Sunday, April 18, 2010

The Art of: Falling, Hard

We were in Ottawa IL yesterday for Elizabeth and Aaron’s wedding, afterward Monica, Ryan, Cortney, Tim and I all decided to go check out Starved Rock—we were ten minutes away, we really couldn’t not check it out.

We were all in dresses and dress shirts so we already looked and felt out of place walking around in the woods, but there were walking paths so it wasn’t that big of a deal. Or so I thought.

I believe Mother Nature has a way of always coming around at just the right time to put me back in place. A few weeks ago for example, I was making fun of white trash people and fat families while Ryan and I were sitting in the park and then a bee stung me. I’m sure I deserved that one.

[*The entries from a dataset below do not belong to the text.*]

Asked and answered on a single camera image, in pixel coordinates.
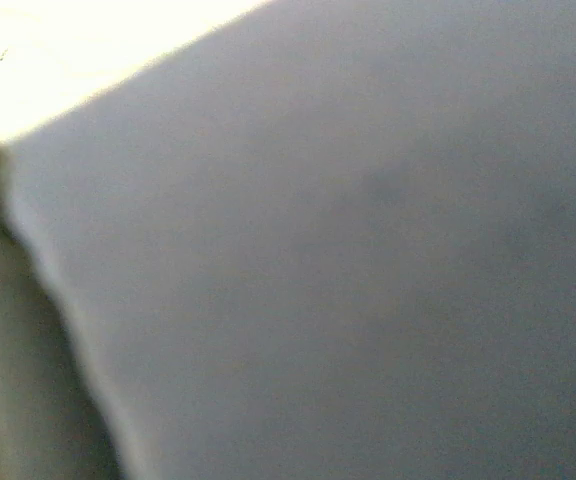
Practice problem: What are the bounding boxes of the lavender white paper box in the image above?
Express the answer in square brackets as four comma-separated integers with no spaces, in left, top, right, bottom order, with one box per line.
[0,0,576,480]

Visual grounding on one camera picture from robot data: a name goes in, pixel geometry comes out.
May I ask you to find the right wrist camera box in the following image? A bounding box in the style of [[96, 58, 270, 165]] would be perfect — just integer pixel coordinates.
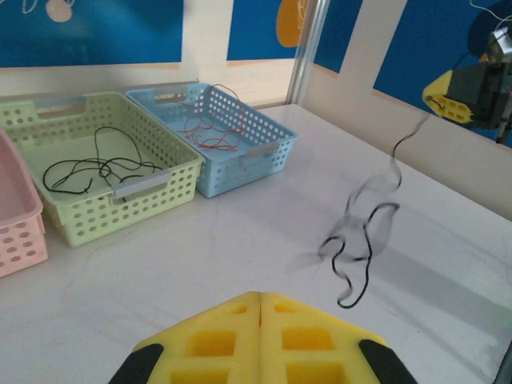
[[483, 28, 512, 66]]

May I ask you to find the pink perforated plastic basket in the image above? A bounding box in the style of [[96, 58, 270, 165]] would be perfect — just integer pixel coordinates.
[[0, 126, 50, 279]]

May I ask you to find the green perforated plastic basket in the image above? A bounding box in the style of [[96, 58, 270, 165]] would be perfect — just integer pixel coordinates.
[[0, 90, 205, 248]]

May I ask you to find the aluminium frame post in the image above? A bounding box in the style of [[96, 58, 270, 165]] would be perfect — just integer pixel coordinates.
[[286, 0, 331, 107]]

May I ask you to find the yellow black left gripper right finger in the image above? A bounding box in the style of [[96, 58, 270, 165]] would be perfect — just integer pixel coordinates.
[[260, 291, 418, 384]]

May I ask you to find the orange thin wire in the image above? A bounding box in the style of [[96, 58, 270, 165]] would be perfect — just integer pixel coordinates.
[[210, 82, 248, 150], [178, 115, 241, 154]]

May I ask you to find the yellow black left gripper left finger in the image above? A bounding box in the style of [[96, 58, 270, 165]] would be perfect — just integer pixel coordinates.
[[106, 290, 262, 384]]

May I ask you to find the blue perforated plastic basket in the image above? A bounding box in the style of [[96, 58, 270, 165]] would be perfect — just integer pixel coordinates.
[[125, 82, 300, 200]]

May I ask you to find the black thin wire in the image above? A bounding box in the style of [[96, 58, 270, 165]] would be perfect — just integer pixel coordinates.
[[318, 110, 431, 310], [42, 126, 164, 201]]

Yesterday though, I wasn’t behaving too badly. I hadn’t really been making fun of anyone except myself for wearing a dress in the forest. But then I had to walk up a waterfall so I could look at the bigger waterfall behind that waterfall. It was spectacular. Almost awesome in the true sense of the word. I was wearing sandals but had taken them off and had walked up the waterfall just fine. Coming down was an entirely different story.

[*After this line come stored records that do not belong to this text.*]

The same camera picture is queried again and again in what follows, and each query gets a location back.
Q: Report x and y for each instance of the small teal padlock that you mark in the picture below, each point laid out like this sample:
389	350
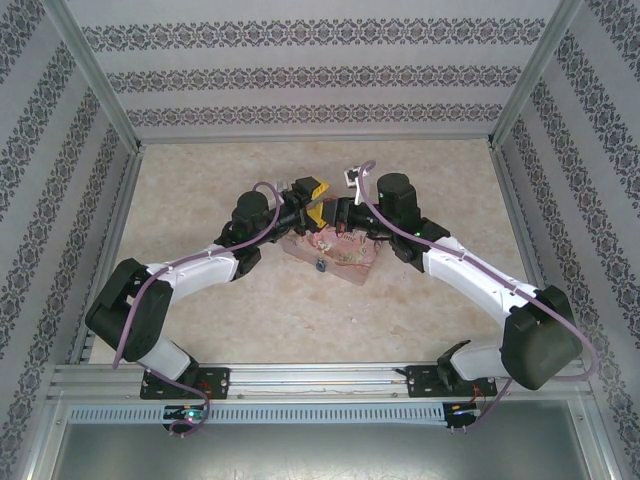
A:
319	266

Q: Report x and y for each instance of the pink illustrated tin box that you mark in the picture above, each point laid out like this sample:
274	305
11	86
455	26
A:
350	260

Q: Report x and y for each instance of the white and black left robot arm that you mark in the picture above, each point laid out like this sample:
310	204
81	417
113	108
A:
200	267

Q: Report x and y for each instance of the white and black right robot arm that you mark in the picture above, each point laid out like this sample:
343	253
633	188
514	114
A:
465	272

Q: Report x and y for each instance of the left controller board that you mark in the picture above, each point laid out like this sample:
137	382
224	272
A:
187	414

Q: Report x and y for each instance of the controller board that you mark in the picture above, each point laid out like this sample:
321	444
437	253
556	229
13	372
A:
187	414
460	411

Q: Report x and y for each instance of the right controller board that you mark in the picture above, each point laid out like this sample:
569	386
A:
460	411

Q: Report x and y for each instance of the grey metal panel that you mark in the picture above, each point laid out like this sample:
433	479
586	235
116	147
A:
320	455

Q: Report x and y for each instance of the aluminium table edge rail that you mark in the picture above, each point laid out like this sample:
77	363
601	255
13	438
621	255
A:
519	220
118	220

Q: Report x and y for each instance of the aluminium mounting rail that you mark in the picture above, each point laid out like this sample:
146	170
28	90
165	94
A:
320	377

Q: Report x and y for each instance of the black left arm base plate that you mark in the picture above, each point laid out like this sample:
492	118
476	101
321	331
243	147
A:
215	382

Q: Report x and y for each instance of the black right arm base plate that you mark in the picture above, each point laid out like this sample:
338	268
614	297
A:
420	382

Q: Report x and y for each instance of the aluminium frame post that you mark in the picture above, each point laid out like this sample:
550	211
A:
535	75
100	80

My life did not flash before my eyes. Though I think it should have. I could have easily died by slamming my head against the rocks, never to be my snappy anger-filled—critical self again, or I could have hit my head and turned into a totally new (mentally disabled) person in my old body. But alas, I made it out alive. (obviously)

So I was sliding down this waterfall. My ass hits the ice cold water my dress flies up, all the strangers stare. Their mouths hang open. They wait for my next move; they wait to see if I will move. In my mind I jump up out of the giant stone slide, but in reality I sort of fall back up like a 98 year old grandma would. The strangers are still staring.

“It’s okay. You can laugh,” I say. “If I saw someone fall I would.”

Then this dude says, “We just want to make sure you’re okay.

“Yeah I’m fine. Really.”

“Oh and you ruined your pretty dress.”


My dress!

My pretty dress!

Do you think I really give a flying fuck about my dress right after I just almost DIED!!!!!! You’ve got to be kidding me.

I keep walking.

“It’s just a dress,” I say as I ring the water out. And move onward with my life. They’re all still staring. I would have preferred they laughed.

I will admit I was pretty shaken up. I think it was my pride that got hurt the most, but again that’s why Mother Nature is around to kick my ass sometimes. To remind me that I am not perfect. That I will fall. That I might dirty up my dress, but at least I will, as long as I am alive, always be willing to climb up the littler waterfall to see the bigger one. (even if it means a bruise or two.)